Ewuniu, na razie staram się spokojnie do sprawy podchodzić, ale czuję niepokój patrząc na krzaki. Powiem Ci, że kilka tych nowo posadzonych też wyglądają fatalnie jak spojrzałam na kikutki, które wystają spod kopczyka.

Poza tym jakaś łajza mi weszła "w szkodę" i jedna jest złamana, wyciągnęłam jeden uschnięty kikut, nie wiem co dalej, bo kopców nie dotykam, ale to mnie też zezłościło... Ten brak ogrodzenia jest uciążliwy, bo co nie zjedzą sarny, to zdeptał człowiek
Schowaj proszę głęboko sekator! Forsycje dopiero za 6 tygodni.

aha... ja mieszkam w takiej miejscowości małopolski, że my chodzimy na dwór, ale mój sąsiad rodem z innej miejscowości (raptem z 15 km) chodzi już na pole....
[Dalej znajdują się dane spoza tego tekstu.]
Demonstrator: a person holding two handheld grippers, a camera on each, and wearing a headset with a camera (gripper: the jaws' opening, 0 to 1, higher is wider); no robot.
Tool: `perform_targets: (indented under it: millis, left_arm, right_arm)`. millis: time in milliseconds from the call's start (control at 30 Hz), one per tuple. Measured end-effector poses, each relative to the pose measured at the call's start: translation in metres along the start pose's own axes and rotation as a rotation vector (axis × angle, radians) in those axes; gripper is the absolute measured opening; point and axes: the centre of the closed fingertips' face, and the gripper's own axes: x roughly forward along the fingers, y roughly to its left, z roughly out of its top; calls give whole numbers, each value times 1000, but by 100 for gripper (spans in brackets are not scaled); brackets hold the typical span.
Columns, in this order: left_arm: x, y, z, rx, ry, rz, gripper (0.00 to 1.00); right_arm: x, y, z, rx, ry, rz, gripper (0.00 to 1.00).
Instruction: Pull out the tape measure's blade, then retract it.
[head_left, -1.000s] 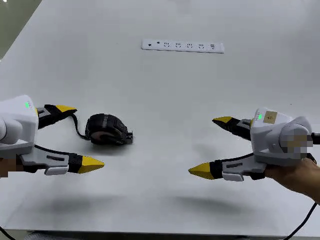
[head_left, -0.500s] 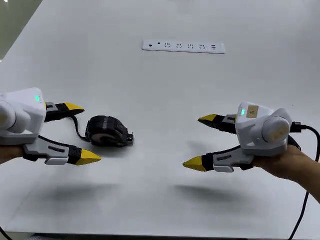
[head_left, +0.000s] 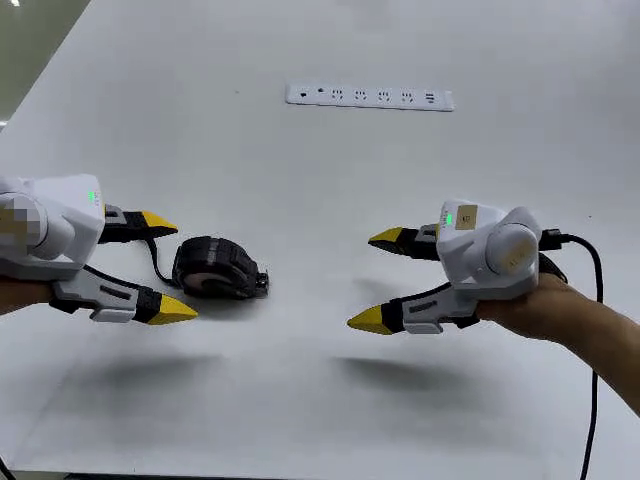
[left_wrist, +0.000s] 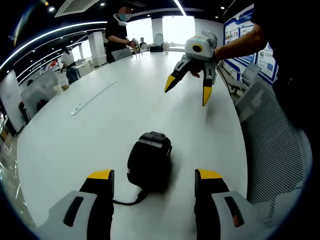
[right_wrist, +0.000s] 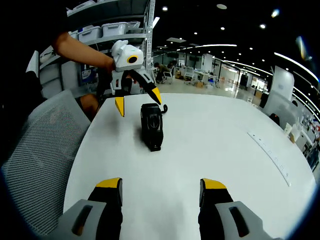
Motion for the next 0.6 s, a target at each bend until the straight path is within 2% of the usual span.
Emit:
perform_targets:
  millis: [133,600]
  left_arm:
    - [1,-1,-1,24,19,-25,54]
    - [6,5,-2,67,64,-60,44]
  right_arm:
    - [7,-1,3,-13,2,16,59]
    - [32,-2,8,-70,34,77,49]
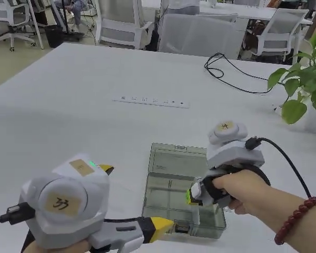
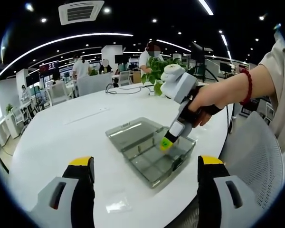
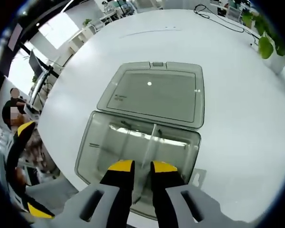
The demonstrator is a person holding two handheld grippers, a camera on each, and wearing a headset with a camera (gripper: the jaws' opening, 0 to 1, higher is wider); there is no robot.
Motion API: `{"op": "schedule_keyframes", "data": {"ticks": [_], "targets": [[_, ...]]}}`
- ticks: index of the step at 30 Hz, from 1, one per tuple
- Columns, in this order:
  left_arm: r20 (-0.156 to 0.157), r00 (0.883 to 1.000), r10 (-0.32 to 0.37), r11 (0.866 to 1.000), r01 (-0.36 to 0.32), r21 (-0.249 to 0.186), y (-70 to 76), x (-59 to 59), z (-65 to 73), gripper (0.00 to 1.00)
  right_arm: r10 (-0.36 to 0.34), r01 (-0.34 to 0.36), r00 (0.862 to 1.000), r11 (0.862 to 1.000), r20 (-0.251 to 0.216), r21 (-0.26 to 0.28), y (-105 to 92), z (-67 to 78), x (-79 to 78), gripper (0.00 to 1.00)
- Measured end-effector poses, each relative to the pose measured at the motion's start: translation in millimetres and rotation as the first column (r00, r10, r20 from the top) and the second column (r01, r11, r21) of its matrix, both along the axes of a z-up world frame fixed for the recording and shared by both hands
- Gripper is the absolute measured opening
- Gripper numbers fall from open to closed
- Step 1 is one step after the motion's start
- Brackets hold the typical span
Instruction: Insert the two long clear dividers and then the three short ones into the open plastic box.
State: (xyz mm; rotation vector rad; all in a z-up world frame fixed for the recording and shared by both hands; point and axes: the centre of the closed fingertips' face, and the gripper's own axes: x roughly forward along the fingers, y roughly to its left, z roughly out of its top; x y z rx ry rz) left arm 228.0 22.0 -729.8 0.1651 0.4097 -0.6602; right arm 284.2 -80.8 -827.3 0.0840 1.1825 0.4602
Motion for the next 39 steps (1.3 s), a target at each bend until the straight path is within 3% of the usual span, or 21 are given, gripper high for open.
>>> {"op": "schedule_keyframes", "data": {"ticks": [6,12,15,17,19,24,28,31,39], "targets": [[0.001,1.000,0.010,1.000,-0.010,0.005,3.7,0.6,3.0,0.91,0.016,-0.021,0.996,0.998,0.089,0.055,-1.2,14.4,3.3,0.24],[-0.002,1.000,0.024,1.000,-0.024,0.007,9.5,0.2,5.1,0.91,0.053,-0.073,0.982,0.992,0.184,0.104,-3.8,30.2,0.1,0.31],[-0.010,0.999,0.030,0.999,-0.030,0.010,12.6,-1.1,4.9,0.90,0.097,-0.130,0.962,0.985,0.254,0.117,-3.1,39.5,-1.7,0.34],[-0.014,0.999,0.032,0.999,-0.032,0.011,14.1,-1.8,4.7,0.90,0.117,-0.155,0.954,0.981,0.277,0.118,-2.9,43.2,-5.4,0.38],[-0.020,0.999,0.034,0.999,-0.034,0.011,15.8,-2.6,4.3,0.90,0.158,-0.205,0.936,0.971,0.315,0.123,-1.1,48.0,-9.6,0.42],[-0.026,0.999,0.043,0.999,-0.043,0.012,19.5,-4.6,4.2,0.89,0.193,-0.256,0.901,0.959,0.390,0.117,-5.5,57.3,-18.1,0.52],[-0.030,0.998,0.047,0.999,-0.047,0.015,22.2,-7.4,4.5,0.89,0.195,-0.274,0.886,0.952,0.420,0.136,-9.1,62.4,-23.2,0.57],[-0.035,0.998,0.052,0.998,-0.051,0.021,24.3,-9.4,3.5,0.88,0.214,-0.301,0.866,0.945,0.452,0.129,-12.8,63.8,-28.7,0.61],[-0.056,0.996,0.068,0.997,-0.066,0.040,31.3,-14.2,-1.1,0.87,0.197,-0.309,0.844,0.939,0.499,0.151,-23.4,67.2,-36.6,0.68]]}}
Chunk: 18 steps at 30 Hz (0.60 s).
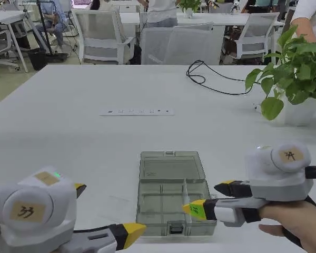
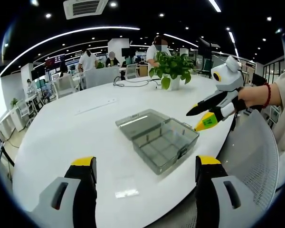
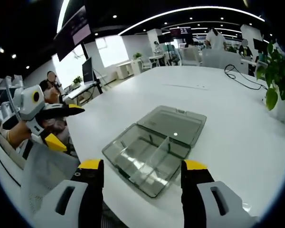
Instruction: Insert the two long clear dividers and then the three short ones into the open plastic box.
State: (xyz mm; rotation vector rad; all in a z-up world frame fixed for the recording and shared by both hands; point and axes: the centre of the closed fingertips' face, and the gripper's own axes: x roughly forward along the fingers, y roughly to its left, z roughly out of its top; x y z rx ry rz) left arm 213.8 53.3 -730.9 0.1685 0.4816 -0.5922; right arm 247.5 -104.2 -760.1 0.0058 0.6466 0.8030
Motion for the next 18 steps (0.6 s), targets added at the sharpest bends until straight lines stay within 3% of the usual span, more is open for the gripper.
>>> {"op": "schedule_keyframes", "data": {"ticks": [15,18], "targets": [[-0.048,0.998,0.032,0.999,-0.032,0.009,6.6,-0.3,-11.0,0.82,0.023,-0.025,0.997,1.000,0.079,0.017,-11.0,5.5,-8.2,0.77],[-0.076,0.996,0.039,0.999,-0.039,0.004,7.3,1.7,-15.5,0.77,0.022,-0.024,0.996,1.000,0.086,0.017,-11.8,6.6,-7.7,0.77]]}}
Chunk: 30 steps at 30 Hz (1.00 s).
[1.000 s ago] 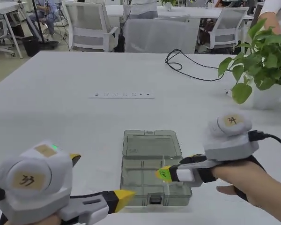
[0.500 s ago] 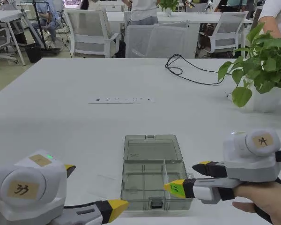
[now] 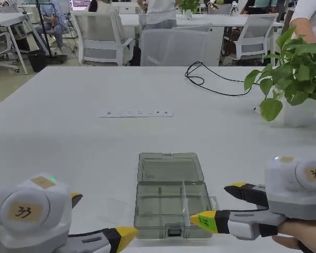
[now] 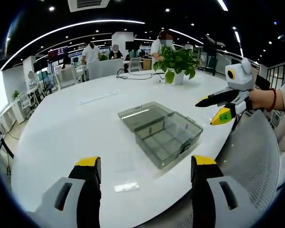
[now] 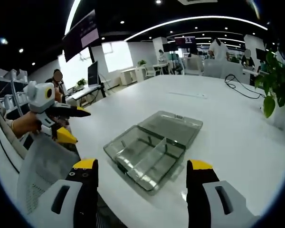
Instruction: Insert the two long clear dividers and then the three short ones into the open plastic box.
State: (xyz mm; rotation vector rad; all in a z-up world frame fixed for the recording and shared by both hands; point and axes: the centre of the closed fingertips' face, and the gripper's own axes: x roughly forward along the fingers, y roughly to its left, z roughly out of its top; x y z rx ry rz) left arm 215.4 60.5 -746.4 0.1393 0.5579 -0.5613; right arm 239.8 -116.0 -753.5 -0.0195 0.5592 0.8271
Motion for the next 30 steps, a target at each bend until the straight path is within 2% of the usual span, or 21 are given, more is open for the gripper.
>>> {"op": "schedule_keyframes", "data": {"ticks": [3,5,7,10,13,15,18,23,30], "targets": [[-0.025,1.000,0.012,1.000,-0.012,0.007,1.7,2.3,-6.4,0.76,-0.005,0.005,1.000,1.000,0.002,0.006,-1.1,0.8,1.1,0.77],[-0.057,0.998,0.021,1.000,-0.020,0.018,3.8,2.8,-12.9,0.73,-0.007,0.007,1.000,1.000,0.009,0.005,-2.0,1.9,1.8,0.77],[-0.067,0.997,0.026,0.999,-0.024,0.027,5.8,5.0,-17.4,0.71,-0.006,0.005,1.000,1.000,0.015,0.007,-2.4,3.5,2.0,0.77],[-0.095,0.995,0.043,0.996,-0.035,0.078,13.3,8.7,-28.7,0.66,-0.001,0.000,1.000,1.000,0.027,0.009,-2.3,6.1,1.5,0.77],[-0.111,0.992,0.052,0.996,-0.043,0.084,15.6,13.1,-35.1,0.64,0.010,-0.009,0.999,1.000,0.044,-0.004,-2.3,6.6,-0.7,0.77],[-0.135,0.989,0.062,0.994,-0.049,0.098,18.7,15.0,-42.1,0.62,0.019,-0.017,0.998,1.000,0.053,-0.024,-2.3,4.9,-2.7,0.77],[-0.148,0.986,0.070,0.993,-0.055,0.107,20.6,19.2,-48.0,0.60,0.025,-0.023,0.998,0.999,0.060,-0.036,-2.3,3.4,-4.9,0.77],[-0.193,0.977,0.090,0.991,-0.069,0.113,24.1,23.2,-57.5,0.57,0.034,-0.029,0.997,0.998,0.072,-0.061,-2.9,2.1,-7.6,0.77],[-0.225,0.969,0.099,0.987,-0.068,0.143,28.8,29.0,-67.3,0.54,0.037,-0.031,0.996,0.997,0.083,-0.065,-0.5,2.5,-9.1,0.77]]}}
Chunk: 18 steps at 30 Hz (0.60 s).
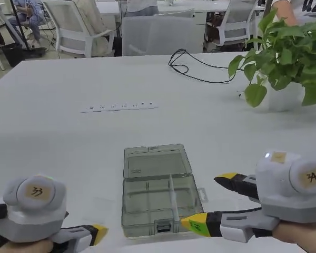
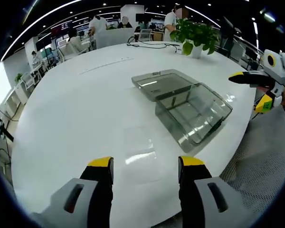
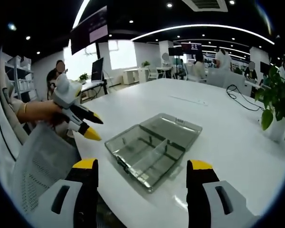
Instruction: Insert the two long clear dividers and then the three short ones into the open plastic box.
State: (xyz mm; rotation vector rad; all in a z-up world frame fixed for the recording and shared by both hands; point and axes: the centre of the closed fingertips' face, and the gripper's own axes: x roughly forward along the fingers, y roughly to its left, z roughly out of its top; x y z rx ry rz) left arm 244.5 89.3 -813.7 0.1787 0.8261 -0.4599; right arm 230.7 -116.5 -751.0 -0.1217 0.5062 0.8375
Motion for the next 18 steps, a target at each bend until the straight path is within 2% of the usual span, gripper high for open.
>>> {"op": "schedule_keyframes", "data": {"ticks": [4,6,11,15,18], "targets": [[-0.039,0.999,0.011,1.000,-0.010,0.021,3.7,0.4,-8.9,0.52,0.000,0.000,1.000,1.000,0.010,-0.002,1.5,1.5,-0.9,0.77],[-0.040,0.999,0.010,1.000,-0.009,0.024,4.2,1.7,-11.0,0.52,-0.004,0.004,1.000,1.000,0.016,0.003,1.9,2.8,-1.4,0.77],[-0.071,0.997,0.023,1.000,-0.023,0.000,2.6,2.5,-17.4,0.51,0.001,-0.001,1.000,1.000,0.013,-0.008,2.4,0.7,-3.8,0.77],[-0.095,0.995,0.026,0.999,-0.023,0.031,5.7,1.2,-24.5,0.49,-0.006,0.007,1.000,1.000,0.016,-0.004,2.2,2.0,-2.5,0.76],[-0.120,0.992,0.029,0.999,-0.025,0.034,7.5,-1.8,-29.2,0.46,-0.015,0.015,1.000,1.000,0.017,-0.004,1.7,2.6,-1.5,0.76]]}}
Ja różnie, czasami na dwór, ale najczęściej to do ogrodu
Iwonko, oj nie będzie to mruczenie kiciusia, raczej zezłoszczonego tygryska

Iwonko a długo masz Glorię? Moja w tym roku wyjątkowo dobrze kwitła, praktycznie cały czas wypuszczała pędy zakończone pączkami. Tak jakby chciała mi zrekompensować poprzednie lata, gdy specjalnie nie była tak żywotna.
Koszyczek jeszcze otwarty, wiesz... tak na wszelki wypadek, gdybym zmieniła zdanie...
Małgosiu powiedz mi jaka jest różnica między AUSmas/Lemon Parody a GT? Bo ja mam w koszyku właśnie AUSmas/Lemon Parody. W szkółce jest również Thomans, ale droższy o 12 zł...
Ja wstrzymywałam się przed żółtymi różami i to bardzo mocno, ale stwierdziłam że tę muszę mieć, bo ten jej angielski szyk mnie ujmuje...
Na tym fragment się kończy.